仁治4年(1243)2月に42歳になった浄音上人は、深草流の円空立信が発願され、証慧、遊心、慧阿、感空などと西山往生院で厳修された浄土三部経の写経にも参加し、『無量寿経』下巻を写経された。「浄音房一校了南無阿弥陀仏」と記された筆跡が残されている。これは後に山崎大念寺来迎仏胎内文書として発見されている。
西山上人が入滅された宝治元年(1247)より2年後、参回忌を迎える建長元年(1249)、48歳の浄音上人は西山の地から御室仁和寺の西谷にある新光明寺の住職となった。仁和寺は建保5年(1217)に西山上人が善導大師の『般舟讃』を発見された場所。この頃から、周りの方々は浄音上人のことを西谷上人と呼称するようになり、その教えを「西谷義」、それを受け継ぐお弟子たちの流れを「西谷流」と口にされるようになった。

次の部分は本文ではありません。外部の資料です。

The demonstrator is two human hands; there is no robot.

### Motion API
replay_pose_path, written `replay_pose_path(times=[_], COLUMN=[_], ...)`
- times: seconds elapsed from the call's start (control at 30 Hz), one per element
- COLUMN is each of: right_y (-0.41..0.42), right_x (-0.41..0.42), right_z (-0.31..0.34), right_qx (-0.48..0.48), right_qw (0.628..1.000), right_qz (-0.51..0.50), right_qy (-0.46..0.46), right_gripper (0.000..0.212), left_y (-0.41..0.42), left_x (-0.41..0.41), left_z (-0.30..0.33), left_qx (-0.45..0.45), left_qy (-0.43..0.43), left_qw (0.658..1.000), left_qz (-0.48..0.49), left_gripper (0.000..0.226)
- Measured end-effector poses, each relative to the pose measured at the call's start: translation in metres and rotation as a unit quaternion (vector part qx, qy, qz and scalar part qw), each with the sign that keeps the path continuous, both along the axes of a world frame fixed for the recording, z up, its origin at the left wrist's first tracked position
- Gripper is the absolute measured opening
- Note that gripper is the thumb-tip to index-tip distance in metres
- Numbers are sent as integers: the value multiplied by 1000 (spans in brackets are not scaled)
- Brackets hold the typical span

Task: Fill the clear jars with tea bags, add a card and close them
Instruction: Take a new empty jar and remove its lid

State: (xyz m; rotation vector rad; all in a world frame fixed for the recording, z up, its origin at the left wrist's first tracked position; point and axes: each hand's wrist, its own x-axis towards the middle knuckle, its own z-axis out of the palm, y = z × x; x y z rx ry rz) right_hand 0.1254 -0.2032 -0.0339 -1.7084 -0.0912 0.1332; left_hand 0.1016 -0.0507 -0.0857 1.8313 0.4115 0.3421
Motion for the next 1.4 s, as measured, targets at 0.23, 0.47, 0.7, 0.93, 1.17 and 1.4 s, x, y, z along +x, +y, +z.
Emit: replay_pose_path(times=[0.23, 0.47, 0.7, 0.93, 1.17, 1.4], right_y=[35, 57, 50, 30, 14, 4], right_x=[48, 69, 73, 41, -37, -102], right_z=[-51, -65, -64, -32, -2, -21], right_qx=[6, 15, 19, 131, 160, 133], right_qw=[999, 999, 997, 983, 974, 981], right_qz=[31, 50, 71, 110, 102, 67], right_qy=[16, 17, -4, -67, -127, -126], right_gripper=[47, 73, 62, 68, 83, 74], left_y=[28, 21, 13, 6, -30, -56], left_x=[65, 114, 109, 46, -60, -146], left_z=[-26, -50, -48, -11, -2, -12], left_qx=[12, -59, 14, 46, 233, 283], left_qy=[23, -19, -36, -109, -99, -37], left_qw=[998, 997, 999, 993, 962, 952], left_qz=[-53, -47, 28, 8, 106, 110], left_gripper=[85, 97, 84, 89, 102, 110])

その教えは脈々と受け継がれ、現代の檀林寺院の開基となっている。岐阜県美濃の立政寺、愛知県部田の祐福寺、愛知県江南市にある飛保の曼陀羅寺、また、名古屋市熱田の正覚寺、和歌山県梶取の総持寺へと流れている。浄音上人は西山上人から受け継いだ教えを弟子に伝授するのみでなく、復説を大切にして後継者となり得る弟子の育成に努められた。これは、『観無量寿経』の中でお釈迦さまが阿難に王宮の物語を再び説かせる「爾時阿難広為大衆説如上事」に通じるものがある。そして、善導大師の観経疏を大切にした復説が受け継がれていかれたのであろう。
建長3年(1251)50歳の時より弘長元年(1261)の間、総本山光明寺の第六世として法灯を護持された。その間、法然上人のご命日の法要(当時は黒谷忌)の作法が定まらないことに心を痛め、善導大師の『法事讃』を引用して法要を制定された。そして、文永8年(1271)5月22日、西谷の新光明寺にて合掌して70歳で往生された。
弟子の乗信は、百カ日の頃に不思議な夢告を受ける。「私はもともと悟真の光明である。数百年を得て教えに来たが、因縁は尽きたので、西方の極楽浄土に帰る」と。乗信は夢から覚めても「悟真」とは誰のことか理解できずにいた。高僧伝を紐解くと「善導大師」のことと悟り驚いた。教えを受け継いだ観智・了音・観性・真道たちは未完成であった浄音上人のメモ書きのような手記を集め、浄音上人の名で『愚要鈔』十六巻『西山口決鈔』『西山十七箇条』などの書物を完成させた。
『大日本沿海與地全図』今でいう『日本地図』を測量して作成した伊能忠敬がいるが、実は完成する4年前に命を終えている。残された弟子方がその死を知らせずに完成を遂げ、伊能忠敬の名前で世に公開した。浄音上人もこのように弟子達から篤い信頼を受けていた。